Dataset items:
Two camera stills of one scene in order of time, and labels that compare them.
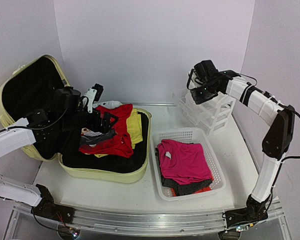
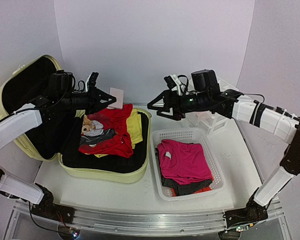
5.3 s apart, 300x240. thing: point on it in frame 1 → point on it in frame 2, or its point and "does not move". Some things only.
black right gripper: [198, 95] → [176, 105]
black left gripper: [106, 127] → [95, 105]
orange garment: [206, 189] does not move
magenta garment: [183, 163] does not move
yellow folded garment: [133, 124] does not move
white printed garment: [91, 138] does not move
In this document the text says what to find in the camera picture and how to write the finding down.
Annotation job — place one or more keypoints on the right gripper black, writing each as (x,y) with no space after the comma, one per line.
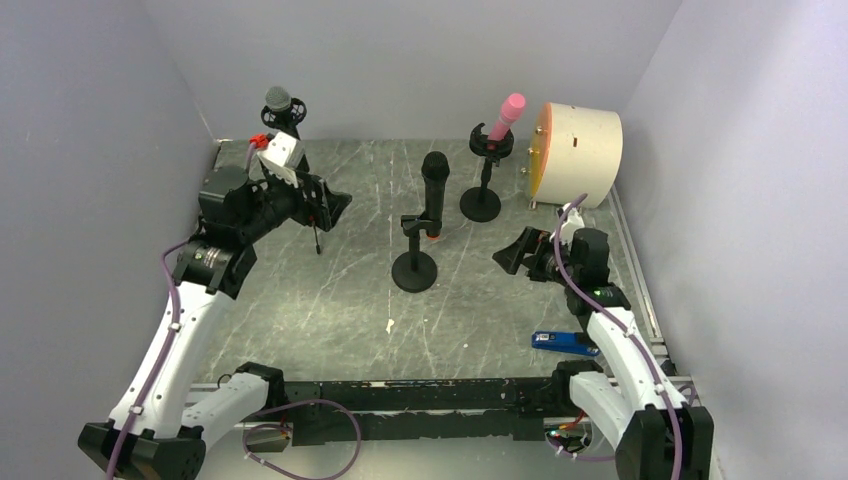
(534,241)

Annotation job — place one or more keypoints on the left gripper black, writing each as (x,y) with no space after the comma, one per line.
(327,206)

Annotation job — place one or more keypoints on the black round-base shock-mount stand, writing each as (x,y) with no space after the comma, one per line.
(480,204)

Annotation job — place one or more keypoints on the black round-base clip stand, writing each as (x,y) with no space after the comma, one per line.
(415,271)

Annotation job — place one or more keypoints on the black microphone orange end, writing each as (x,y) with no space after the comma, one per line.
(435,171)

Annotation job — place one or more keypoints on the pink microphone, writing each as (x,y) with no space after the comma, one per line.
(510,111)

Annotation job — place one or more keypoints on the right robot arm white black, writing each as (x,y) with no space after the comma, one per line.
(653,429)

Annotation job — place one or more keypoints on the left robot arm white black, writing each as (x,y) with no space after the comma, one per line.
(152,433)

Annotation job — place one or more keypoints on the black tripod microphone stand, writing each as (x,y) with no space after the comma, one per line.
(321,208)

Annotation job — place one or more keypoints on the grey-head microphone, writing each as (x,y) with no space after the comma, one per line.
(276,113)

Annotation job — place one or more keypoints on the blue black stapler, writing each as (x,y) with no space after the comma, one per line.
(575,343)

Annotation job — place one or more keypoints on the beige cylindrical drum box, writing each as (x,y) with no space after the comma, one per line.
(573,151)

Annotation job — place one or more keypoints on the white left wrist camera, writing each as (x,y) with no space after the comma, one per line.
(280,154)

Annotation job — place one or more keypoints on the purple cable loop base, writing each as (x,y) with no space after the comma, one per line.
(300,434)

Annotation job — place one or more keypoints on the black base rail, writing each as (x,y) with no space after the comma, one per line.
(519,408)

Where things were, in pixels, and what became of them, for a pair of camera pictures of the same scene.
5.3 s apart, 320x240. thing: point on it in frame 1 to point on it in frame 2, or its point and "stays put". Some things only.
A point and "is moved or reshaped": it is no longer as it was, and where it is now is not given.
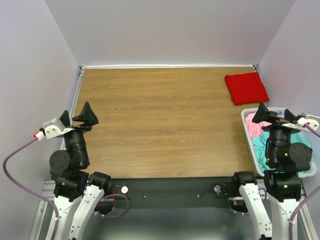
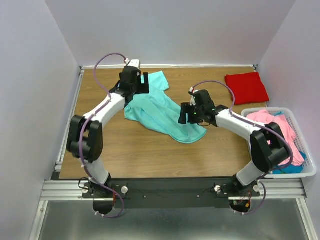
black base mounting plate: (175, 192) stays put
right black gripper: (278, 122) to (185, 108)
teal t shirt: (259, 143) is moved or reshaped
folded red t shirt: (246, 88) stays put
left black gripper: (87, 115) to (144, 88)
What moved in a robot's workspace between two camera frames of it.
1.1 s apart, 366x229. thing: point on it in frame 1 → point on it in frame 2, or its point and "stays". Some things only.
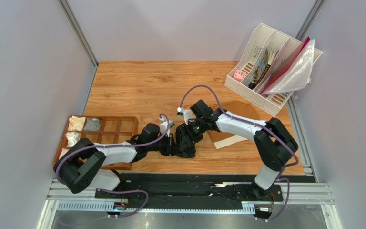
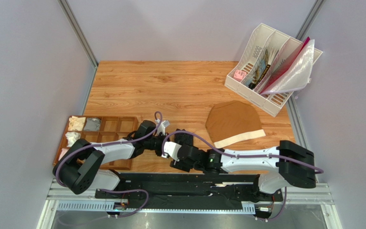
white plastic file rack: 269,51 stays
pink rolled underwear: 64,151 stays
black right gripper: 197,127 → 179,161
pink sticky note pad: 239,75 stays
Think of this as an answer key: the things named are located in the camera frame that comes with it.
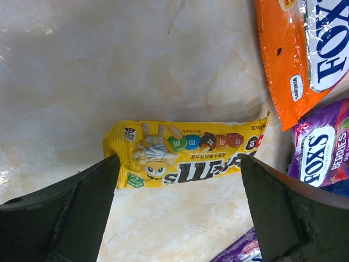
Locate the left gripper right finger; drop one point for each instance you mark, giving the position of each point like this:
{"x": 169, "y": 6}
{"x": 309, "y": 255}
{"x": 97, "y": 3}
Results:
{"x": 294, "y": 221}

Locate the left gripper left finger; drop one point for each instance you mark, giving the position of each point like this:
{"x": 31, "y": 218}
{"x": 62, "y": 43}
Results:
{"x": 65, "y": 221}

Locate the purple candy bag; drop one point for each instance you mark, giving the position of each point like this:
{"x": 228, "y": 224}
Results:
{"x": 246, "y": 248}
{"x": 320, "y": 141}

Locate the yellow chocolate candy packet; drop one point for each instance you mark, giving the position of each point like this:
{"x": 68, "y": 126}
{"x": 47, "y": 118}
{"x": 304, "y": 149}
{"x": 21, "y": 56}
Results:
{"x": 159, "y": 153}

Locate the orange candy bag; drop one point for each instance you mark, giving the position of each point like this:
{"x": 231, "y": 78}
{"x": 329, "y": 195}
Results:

▸ **Task item**
For each line above, output its wording exactly and leave out any picture.

▸ **Solution**
Two camera stills of one scene in order of time, and labels that compare them.
5.3 s apart, 300x240. thing: point on it in frame 1 → point on it in frame 2, or its point and "does not move". Some things only.
black right gripper: [198, 95] → [176, 105]
black left gripper: [106, 127] → [95, 105]
orange garment: [206, 189] does not move
magenta garment: [183, 163] does not move
yellow folded garment: [133, 124] does not move
white printed garment: [91, 138] does not move
In this document the text says what to find in the camera picture and how to write the finding down.
Annotation job — place one or more keypoints on the right gripper black, writing each as (x,y) with no space after the comma, one per line.
(534,241)

Annotation job — place one or more keypoints on the left gripper black, writing each as (x,y) with no space after the comma, one per line.
(327,206)

Annotation job — place one or more keypoints on the black round-base shock-mount stand, writing each as (x,y) with no space after the comma, one per line.
(480,204)

Annotation job — place one or more keypoints on the black round-base clip stand, writing each as (x,y) with no space after the comma, one per line.
(415,271)

Annotation job — place one or more keypoints on the black microphone orange end, writing each as (x,y) with no space after the comma, one per line.
(435,171)

Annotation job — place one or more keypoints on the pink microphone, writing each as (x,y) with no space after the comma, one per line.
(510,111)

Annotation job — place one or more keypoints on the right robot arm white black, writing each as (x,y) with no space after the comma, one per line.
(653,429)

Annotation job — place one or more keypoints on the left robot arm white black, writing each as (x,y) with no space after the comma, one per line.
(152,433)

Annotation job — place one or more keypoints on the black tripod microphone stand, writing each as (x,y) with no space after the comma, one per line.
(321,208)

Annotation job — place one or more keypoints on the grey-head microphone, writing each as (x,y) with no space after the comma, one per line.
(276,113)

Annotation job — place one or more keypoints on the blue black stapler, writing each as (x,y) with no space after the comma, one per line.
(575,343)

Annotation job — place one or more keypoints on the beige cylindrical drum box, writing each as (x,y) with no space after the comma, one per line.
(573,151)

Annotation job — place one or more keypoints on the white left wrist camera, writing each as (x,y) with no space after the comma, one per line.
(280,154)

Annotation job — place one or more keypoints on the purple cable loop base, writing each as (x,y) with no space after the comma, one per line.
(300,434)

Annotation job — place one or more keypoints on the black base rail, writing each as (x,y) with no space after the comma, one per line.
(519,408)

Where things were, in pixels, and what became of them, for a pair of camera pictures of the same scene.
5.3 s apart, 320x240. thing: point on it in frame 1 to point on it in frame 2, or its point and "stays put". Some things only.
A point and "is moved or reshaped": it is no longer as it was, and where it is now is not given.
black base mounting plate: (175, 192) stays put
right black gripper: (278, 122) to (185, 108)
teal t shirt: (259, 143) is moved or reshaped
folded red t shirt: (246, 88) stays put
left black gripper: (87, 115) to (144, 88)
What moved in a robot's workspace between two camera frames of it.
1.1 s apart, 366x229. thing: point on it in frame 1 → point on it in frame 2, or its point and "stays". Some things only.
white plastic file rack: 269,51 stays
pink rolled underwear: 64,151 stays
black right gripper: 197,127 → 179,161
pink sticky note pad: 239,75 stays
Think of this as an answer key: the things named are located in the camera frame that comes with it.
Locate the left gripper right finger; drop one point for each instance you mark, giving the position of each point like this:
{"x": 169, "y": 6}
{"x": 309, "y": 255}
{"x": 97, "y": 3}
Results:
{"x": 294, "y": 221}

Locate the left gripper left finger; drop one point for each instance you mark, giving the position of each point like this:
{"x": 31, "y": 218}
{"x": 62, "y": 43}
Results:
{"x": 65, "y": 221}

Locate the purple candy bag; drop one point for each instance you mark, giving the position of each point like this:
{"x": 228, "y": 224}
Results:
{"x": 246, "y": 248}
{"x": 320, "y": 141}

Locate the yellow chocolate candy packet; drop one point for each instance you mark, giving the position of each point like this:
{"x": 68, "y": 126}
{"x": 47, "y": 118}
{"x": 304, "y": 149}
{"x": 21, "y": 56}
Results:
{"x": 159, "y": 153}

Locate the orange candy bag; drop one point for each instance you mark, giving the position of each point like this:
{"x": 231, "y": 78}
{"x": 329, "y": 195}
Results:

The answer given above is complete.